▶ **DATA**:
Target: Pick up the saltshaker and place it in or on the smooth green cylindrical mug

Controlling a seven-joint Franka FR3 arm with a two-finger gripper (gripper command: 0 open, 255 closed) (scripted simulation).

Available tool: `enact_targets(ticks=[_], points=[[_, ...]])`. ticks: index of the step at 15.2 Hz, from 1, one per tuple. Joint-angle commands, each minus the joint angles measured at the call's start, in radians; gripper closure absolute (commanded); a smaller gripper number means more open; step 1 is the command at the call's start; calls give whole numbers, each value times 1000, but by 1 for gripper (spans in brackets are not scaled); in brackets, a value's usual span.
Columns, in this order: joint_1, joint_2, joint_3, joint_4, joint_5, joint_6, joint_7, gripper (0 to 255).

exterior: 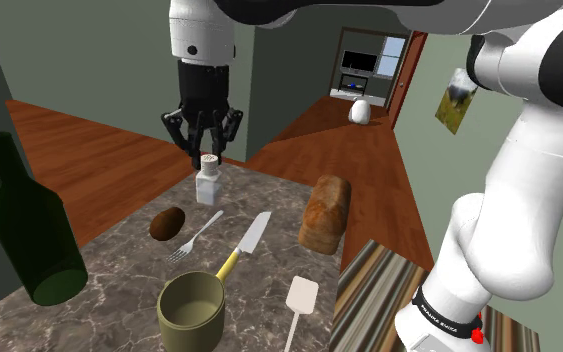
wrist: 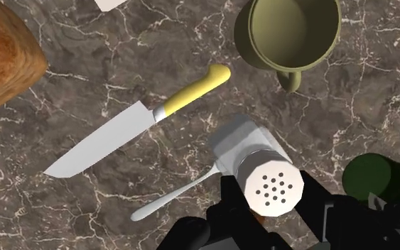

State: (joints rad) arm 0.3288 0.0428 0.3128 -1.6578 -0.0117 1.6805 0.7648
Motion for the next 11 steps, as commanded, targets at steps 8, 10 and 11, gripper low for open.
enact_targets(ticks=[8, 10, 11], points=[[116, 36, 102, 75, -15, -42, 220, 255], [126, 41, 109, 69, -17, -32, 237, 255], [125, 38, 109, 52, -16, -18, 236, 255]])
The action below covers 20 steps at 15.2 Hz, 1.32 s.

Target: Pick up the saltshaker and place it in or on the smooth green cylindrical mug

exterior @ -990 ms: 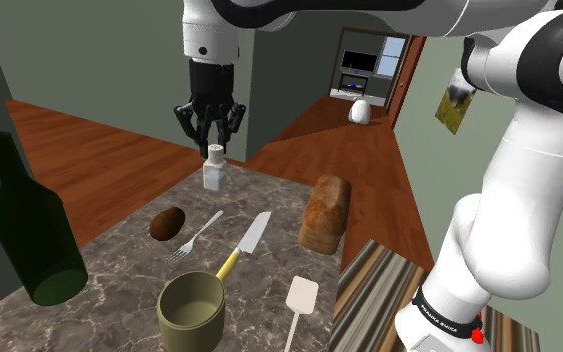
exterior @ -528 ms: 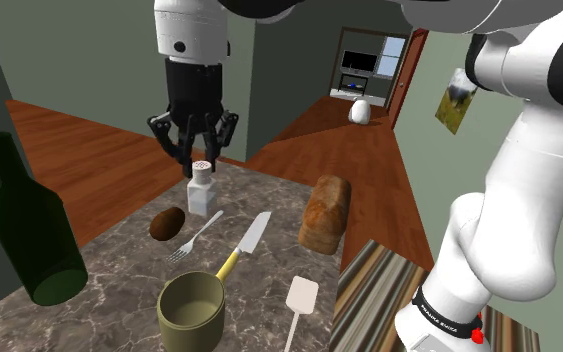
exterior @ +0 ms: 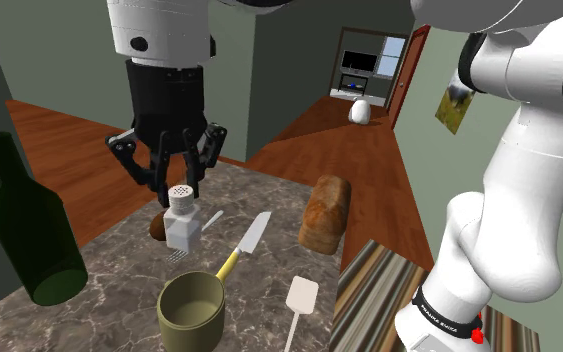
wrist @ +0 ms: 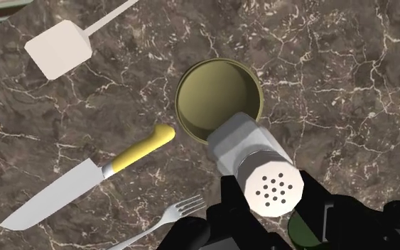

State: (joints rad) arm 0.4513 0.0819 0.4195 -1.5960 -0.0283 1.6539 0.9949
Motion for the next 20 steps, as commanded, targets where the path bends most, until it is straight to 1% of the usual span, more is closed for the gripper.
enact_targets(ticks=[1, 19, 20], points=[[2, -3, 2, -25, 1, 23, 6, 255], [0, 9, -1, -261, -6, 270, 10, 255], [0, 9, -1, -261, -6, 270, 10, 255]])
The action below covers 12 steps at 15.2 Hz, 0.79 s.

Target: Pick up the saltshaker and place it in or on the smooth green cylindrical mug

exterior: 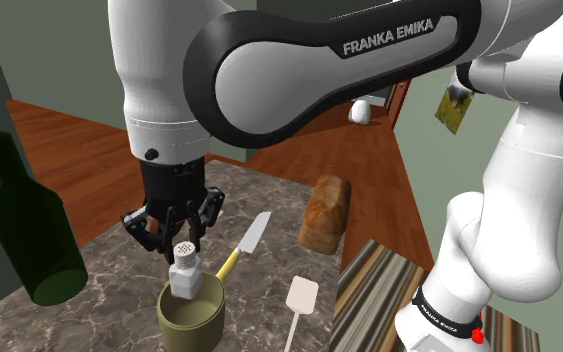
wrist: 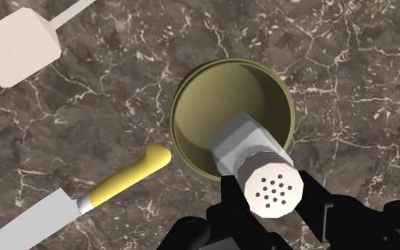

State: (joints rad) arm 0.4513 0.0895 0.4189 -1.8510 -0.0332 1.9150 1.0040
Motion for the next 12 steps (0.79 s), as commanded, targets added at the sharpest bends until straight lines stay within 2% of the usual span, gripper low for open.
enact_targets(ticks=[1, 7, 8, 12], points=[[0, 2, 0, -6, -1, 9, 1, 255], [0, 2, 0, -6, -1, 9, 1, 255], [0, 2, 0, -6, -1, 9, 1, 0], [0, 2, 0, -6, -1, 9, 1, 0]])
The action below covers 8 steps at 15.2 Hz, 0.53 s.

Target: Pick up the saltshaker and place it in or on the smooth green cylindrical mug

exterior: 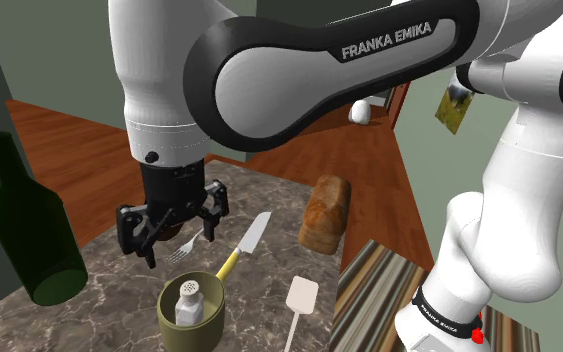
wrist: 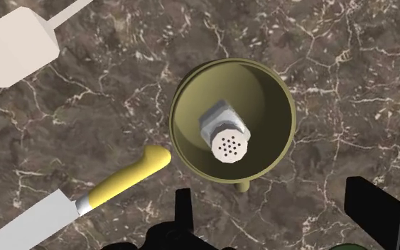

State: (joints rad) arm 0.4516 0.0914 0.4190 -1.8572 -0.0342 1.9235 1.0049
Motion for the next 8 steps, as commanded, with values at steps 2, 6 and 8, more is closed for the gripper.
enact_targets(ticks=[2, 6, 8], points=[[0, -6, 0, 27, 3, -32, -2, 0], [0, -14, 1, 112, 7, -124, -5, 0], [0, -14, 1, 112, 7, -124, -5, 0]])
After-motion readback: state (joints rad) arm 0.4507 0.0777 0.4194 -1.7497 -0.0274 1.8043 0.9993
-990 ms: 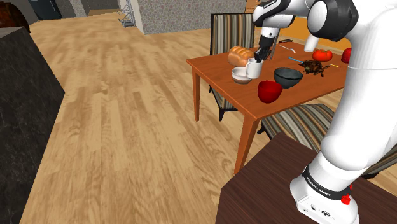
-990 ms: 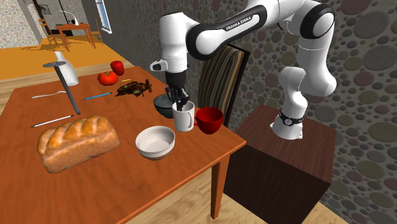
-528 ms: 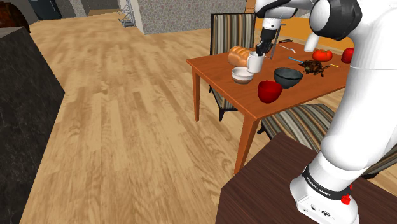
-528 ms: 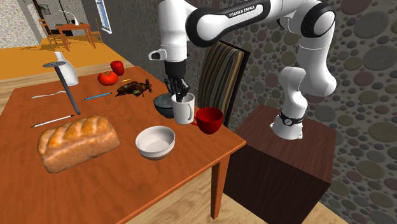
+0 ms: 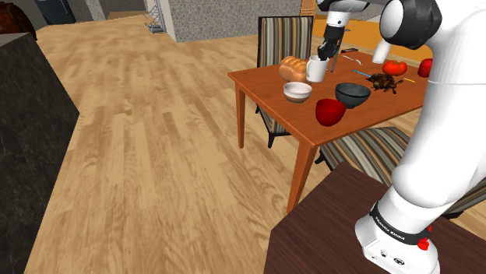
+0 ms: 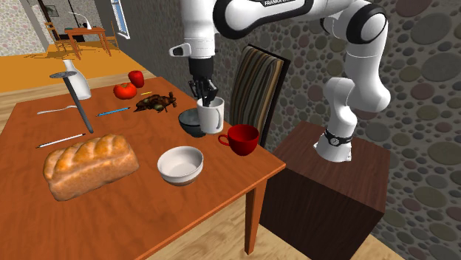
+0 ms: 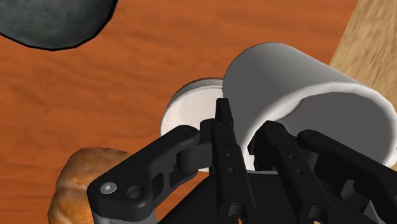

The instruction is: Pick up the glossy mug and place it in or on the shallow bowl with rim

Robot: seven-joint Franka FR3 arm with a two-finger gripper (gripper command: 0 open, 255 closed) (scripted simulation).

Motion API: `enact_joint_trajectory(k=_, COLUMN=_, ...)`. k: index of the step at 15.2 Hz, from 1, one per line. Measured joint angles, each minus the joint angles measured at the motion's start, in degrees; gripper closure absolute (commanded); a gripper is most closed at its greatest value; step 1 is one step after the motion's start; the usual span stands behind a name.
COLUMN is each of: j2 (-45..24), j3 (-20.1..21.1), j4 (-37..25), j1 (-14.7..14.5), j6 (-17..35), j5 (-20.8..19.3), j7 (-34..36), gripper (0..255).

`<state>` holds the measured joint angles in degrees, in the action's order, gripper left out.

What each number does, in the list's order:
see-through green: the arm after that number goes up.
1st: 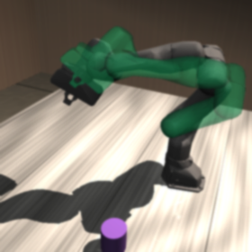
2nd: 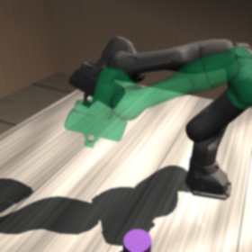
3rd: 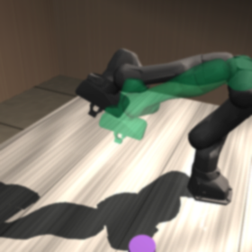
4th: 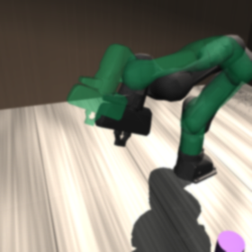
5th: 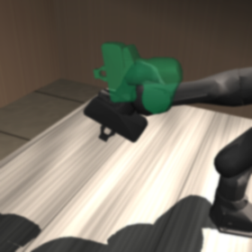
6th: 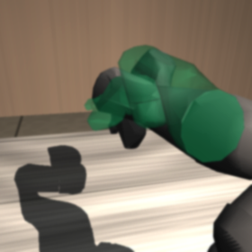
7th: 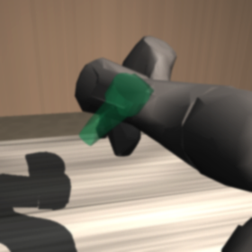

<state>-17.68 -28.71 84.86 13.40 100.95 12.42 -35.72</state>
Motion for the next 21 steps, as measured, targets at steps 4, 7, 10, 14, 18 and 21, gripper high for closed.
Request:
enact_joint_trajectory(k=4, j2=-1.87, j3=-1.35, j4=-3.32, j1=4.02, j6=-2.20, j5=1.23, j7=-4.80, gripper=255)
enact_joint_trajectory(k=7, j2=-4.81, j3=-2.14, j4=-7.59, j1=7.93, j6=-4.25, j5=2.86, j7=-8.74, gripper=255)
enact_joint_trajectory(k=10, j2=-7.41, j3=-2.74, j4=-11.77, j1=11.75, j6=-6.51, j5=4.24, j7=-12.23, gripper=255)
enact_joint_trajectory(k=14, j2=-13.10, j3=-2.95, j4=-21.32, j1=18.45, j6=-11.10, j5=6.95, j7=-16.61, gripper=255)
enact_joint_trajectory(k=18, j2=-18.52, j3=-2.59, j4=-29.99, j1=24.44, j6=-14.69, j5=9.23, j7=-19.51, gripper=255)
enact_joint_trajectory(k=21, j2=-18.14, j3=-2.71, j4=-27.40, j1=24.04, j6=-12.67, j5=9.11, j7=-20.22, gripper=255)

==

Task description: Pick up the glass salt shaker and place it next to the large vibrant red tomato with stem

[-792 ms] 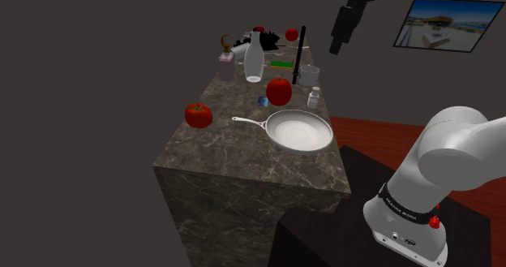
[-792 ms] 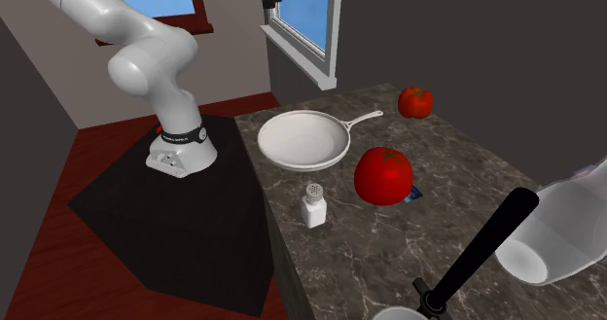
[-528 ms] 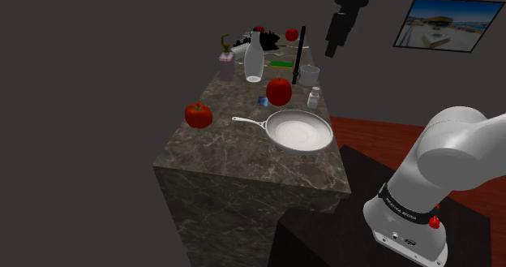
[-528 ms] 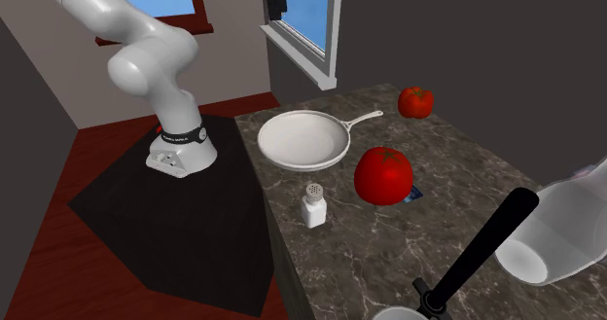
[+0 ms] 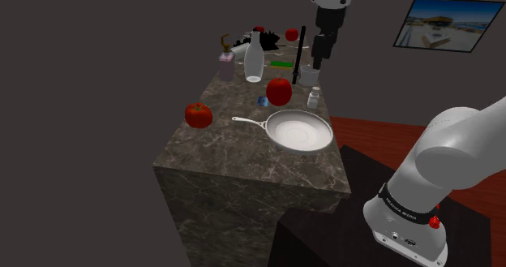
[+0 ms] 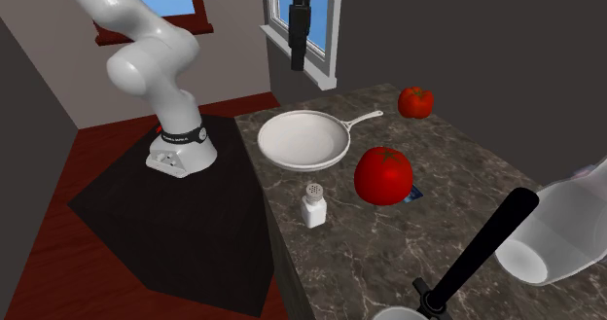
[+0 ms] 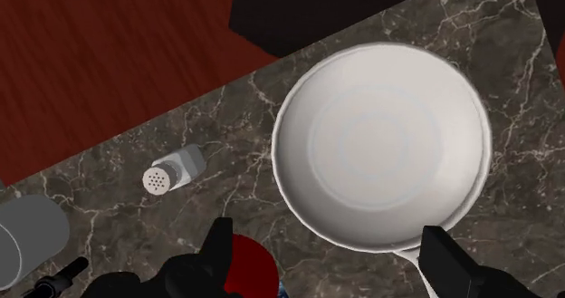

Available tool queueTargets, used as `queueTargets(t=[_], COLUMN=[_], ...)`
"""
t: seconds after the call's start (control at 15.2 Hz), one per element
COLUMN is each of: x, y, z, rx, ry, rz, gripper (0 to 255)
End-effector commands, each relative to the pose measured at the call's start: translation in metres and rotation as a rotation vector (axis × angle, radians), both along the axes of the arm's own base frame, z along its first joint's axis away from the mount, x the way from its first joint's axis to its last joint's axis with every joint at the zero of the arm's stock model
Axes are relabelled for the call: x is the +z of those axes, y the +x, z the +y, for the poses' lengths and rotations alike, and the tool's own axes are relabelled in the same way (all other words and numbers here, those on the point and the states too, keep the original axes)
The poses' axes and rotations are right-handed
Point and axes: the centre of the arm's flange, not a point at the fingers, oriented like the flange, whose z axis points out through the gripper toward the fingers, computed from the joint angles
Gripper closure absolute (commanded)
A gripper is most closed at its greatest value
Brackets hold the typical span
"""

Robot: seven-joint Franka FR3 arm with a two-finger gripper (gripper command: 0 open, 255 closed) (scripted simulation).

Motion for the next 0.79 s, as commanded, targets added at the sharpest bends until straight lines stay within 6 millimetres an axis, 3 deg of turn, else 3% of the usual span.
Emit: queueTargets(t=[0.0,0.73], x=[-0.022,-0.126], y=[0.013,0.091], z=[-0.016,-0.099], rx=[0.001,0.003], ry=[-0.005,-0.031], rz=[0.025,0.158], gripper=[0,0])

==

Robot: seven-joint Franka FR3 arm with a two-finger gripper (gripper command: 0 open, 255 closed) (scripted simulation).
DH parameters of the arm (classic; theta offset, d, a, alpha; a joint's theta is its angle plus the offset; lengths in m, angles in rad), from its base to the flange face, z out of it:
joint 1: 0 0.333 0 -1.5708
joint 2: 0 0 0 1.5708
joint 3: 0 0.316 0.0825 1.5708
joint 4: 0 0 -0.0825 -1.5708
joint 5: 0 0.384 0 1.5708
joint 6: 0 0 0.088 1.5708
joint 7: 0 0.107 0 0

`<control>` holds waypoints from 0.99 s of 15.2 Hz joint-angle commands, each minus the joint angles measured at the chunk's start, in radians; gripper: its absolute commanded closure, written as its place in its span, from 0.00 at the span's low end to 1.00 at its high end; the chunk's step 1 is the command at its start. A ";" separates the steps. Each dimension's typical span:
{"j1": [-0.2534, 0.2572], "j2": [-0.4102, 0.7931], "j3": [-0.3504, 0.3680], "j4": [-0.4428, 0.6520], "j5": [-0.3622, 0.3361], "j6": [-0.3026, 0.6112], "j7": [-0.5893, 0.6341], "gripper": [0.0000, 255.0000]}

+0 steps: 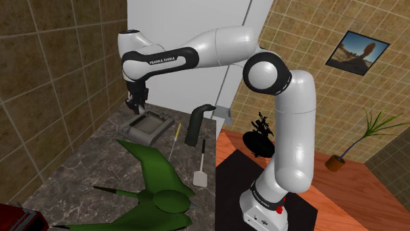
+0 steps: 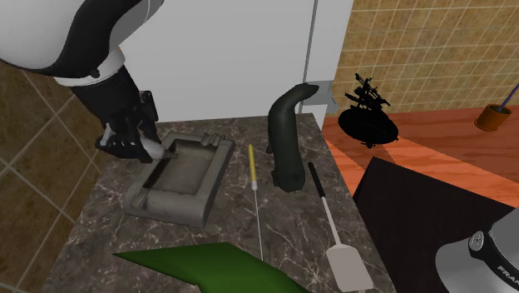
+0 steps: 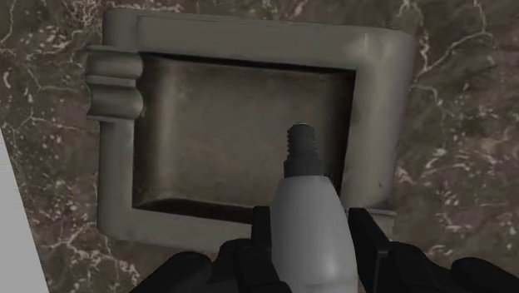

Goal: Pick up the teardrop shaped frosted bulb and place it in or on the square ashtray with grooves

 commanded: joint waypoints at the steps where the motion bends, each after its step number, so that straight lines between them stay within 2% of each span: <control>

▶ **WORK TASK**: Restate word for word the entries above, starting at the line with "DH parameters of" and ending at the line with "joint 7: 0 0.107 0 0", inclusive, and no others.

▶ **ANSWER TO THIS TASK**:
DH parameters of the arm (classic; theta offset, d, a, alpha; a joint's theta is its angle plus the offset; lengths in m, angles in rad), from its base to the flange face, z out of it:
joint 1: 0 0.333 0 -1.5708
joint 2: 0 0 0 1.5708
joint 3: 0 0.316 0.0825 1.5708
joint 4: 0 0 -0.0825 -1.5708
joint 5: 0 0.384 0 1.5708
joint 6: 0 0 0.088 1.5708
joint 7: 0 0.107 0 0

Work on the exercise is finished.